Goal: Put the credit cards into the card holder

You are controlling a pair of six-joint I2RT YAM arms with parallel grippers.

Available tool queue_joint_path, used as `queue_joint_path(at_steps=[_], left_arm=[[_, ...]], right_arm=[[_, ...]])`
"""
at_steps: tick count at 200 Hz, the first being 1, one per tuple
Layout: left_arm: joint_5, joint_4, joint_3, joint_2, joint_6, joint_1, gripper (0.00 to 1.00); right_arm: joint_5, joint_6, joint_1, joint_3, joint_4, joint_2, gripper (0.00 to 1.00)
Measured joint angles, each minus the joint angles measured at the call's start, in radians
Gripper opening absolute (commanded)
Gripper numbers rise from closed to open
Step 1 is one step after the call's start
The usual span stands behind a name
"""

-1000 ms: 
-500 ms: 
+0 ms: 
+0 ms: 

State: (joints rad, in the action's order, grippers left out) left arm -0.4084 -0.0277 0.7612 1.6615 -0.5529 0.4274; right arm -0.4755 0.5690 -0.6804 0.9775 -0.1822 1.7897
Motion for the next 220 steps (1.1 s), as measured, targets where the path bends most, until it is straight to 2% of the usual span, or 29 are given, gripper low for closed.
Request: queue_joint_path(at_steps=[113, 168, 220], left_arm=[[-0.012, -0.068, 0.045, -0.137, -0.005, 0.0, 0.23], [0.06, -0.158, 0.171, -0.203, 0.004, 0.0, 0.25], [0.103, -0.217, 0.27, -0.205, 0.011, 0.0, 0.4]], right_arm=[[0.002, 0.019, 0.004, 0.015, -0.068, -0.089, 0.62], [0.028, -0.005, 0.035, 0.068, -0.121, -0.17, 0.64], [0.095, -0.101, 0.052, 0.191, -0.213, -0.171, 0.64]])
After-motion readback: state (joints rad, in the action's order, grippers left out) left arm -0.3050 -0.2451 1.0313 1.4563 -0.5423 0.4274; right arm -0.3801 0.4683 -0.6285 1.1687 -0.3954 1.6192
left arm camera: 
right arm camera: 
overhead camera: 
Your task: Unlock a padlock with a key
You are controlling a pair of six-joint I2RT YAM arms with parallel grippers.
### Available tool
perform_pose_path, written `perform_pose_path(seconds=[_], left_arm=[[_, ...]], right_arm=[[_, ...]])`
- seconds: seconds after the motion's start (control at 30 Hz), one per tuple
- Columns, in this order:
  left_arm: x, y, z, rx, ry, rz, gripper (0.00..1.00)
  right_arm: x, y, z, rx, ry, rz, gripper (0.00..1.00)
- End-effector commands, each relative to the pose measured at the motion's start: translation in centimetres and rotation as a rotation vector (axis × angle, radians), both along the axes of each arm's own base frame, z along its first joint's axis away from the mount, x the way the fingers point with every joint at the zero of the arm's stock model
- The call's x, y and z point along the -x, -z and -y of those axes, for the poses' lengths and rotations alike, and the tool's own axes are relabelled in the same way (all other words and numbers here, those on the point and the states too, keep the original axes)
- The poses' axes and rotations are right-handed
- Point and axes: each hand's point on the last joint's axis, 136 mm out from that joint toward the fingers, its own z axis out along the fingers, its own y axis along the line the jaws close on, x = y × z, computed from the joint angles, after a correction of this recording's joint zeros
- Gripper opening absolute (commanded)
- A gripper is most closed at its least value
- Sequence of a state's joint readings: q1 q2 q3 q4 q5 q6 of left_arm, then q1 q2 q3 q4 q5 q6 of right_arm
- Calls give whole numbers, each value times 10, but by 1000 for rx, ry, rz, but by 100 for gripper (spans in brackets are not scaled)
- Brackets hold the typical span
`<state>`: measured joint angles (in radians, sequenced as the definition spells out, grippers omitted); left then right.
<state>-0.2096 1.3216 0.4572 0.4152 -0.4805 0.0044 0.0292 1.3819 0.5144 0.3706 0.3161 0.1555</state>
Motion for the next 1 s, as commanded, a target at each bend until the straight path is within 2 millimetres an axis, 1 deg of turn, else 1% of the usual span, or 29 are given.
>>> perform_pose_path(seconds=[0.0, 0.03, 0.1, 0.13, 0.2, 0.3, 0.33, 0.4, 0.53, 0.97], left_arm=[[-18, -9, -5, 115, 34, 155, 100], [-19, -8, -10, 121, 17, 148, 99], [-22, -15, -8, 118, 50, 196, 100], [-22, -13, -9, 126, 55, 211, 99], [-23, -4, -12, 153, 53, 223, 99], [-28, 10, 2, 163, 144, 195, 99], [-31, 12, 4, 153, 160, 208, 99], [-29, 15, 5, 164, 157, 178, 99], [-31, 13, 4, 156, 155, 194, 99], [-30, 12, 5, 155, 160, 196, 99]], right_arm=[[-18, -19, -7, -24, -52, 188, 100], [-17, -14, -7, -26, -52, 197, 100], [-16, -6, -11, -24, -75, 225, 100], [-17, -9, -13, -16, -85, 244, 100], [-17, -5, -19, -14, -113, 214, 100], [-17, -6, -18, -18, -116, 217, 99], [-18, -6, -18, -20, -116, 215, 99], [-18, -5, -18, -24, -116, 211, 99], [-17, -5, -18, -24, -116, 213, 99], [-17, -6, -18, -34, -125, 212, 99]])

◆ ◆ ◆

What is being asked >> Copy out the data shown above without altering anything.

Answer to the problem >>
Goal: Put the credit cards into the card holder

You are controlling a pair of six-joint I2RT YAM arms with parallel grippers.

Available tool queue_joint_path, used as `queue_joint_path(at_steps=[_], left_arm=[[_, ...]], right_arm=[[_, ...]])`
"""
at_steps: tick count at 200 Hz, the first being 1, one per tuple
Layout: left_arm: joint_5, joint_4, joint_3, joint_2, joint_6, joint_1, gripper (0.00 to 1.00); right_arm: joint_5, joint_6, joint_1, joint_3, joint_4, joint_2, gripper (0.00 to 1.00)
Measured joint angles, each minus the joint angles measured at the call's start, in radians
Gripper opening absolute (commanded)
Gripper numbers rise from closed to open
Step 1 is one step after the call's start
The usual span stands behind a name
"""

-1000 ms: 
-500 ms: 
+0 ms: 
+0 ms: 

State: (joints rad, in the action's order, grippers left out) left arm -0.4084 -0.0277 0.7612 1.6615 -0.5529 0.4274; right arm -0.4755 0.5690 -0.6804 0.9775 -0.1822 1.7897
Motion for the next 220 steps (1.1 s), as measured, targets where the path bends most, until it is straight to 2% of the usual span, or 29 are given, gripper low for closed.
Request: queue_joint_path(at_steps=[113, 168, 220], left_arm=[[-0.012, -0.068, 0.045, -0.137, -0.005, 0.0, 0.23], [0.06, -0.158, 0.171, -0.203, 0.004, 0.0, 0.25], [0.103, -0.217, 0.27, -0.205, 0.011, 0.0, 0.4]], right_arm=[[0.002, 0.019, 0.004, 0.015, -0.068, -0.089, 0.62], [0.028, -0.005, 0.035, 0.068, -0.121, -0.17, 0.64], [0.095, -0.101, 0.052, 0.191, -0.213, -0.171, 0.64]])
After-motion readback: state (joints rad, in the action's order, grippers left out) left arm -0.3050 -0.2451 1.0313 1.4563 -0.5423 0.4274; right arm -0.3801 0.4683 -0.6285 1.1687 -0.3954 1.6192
left arm camera: 
right arm camera: 
overhead camera: 
Your task: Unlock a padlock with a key
You are controlling a pair of six-joint I2RT YAM arms with parallel grippers.
### Available tool
perform_pose_path, written `perform_pose_path(seconds=[_], left_arm=[[_, ...]], right_arm=[[_, ...]])`
- seconds: seconds after the motion's start (control at 30 Hz), one per tuple
- Columns, in this order:
  left_arm: x, y, z, rx, ry, rz, gripper (0.00..1.00)
  right_arm: x, y, z, rx, ry, rz, gripper (0.00..1.00)
- End-effector commands, each relative to the pose measured at the motion's start: translation in centimetres and rotation as a rotation vector (axis × angle, radians), both along the axes of each arm's own base frame, z along its first joint's axis away from the mount, x the way the fingers point with every joint at the zero of the arm's stock model
- The call's x, y and z point along the -x, -z and -y of those axes, for the poses' lengths and rotations alike, and the tool's own axes are relabelled in the same way (all other words and numbers here, those on the point and the states too, keep the original axes)
- The poses' axes and rotations are right-handed
- Point and axes: each hand's point on the last joint's axis, 136 mm out from that joint toward the fingers, its own z axis out along the fingers, its own y axis along the line the jaws close on, x = y × z, computed from the joint angles, after a correction of this recording's joint zeros
- Gripper opening absolute (commanded)
- A gripper is most closed at its least value
- Sequence of a state's joint readings: q1 q2 q3 q4 q5 q6 of left_arm, then q1 q2 q3 q4 q5 q6 of right_arm
- Calls give whole numbers, each value times 10, but by 1000 for rx, ry, rz, but by 100 for gripper (spans in brackets are not scaled)
- Brackets hold the typical span
`<state>`: measured joint angles (in radians, sequenced as the definition spells out, grippers omitted); left then right.
<state>-0.2096 1.3216 0.4572 0.4152 -0.4805 0.0044 0.0292 1.3819 0.5144 0.3706 0.3161 0.1555</state>
Motion for the next 1 s, as commanded, a target at each bend until the straight path is within 2 millimetres an axis, 1 deg of turn, else 1% of the usual span, or 29 are given.
>>> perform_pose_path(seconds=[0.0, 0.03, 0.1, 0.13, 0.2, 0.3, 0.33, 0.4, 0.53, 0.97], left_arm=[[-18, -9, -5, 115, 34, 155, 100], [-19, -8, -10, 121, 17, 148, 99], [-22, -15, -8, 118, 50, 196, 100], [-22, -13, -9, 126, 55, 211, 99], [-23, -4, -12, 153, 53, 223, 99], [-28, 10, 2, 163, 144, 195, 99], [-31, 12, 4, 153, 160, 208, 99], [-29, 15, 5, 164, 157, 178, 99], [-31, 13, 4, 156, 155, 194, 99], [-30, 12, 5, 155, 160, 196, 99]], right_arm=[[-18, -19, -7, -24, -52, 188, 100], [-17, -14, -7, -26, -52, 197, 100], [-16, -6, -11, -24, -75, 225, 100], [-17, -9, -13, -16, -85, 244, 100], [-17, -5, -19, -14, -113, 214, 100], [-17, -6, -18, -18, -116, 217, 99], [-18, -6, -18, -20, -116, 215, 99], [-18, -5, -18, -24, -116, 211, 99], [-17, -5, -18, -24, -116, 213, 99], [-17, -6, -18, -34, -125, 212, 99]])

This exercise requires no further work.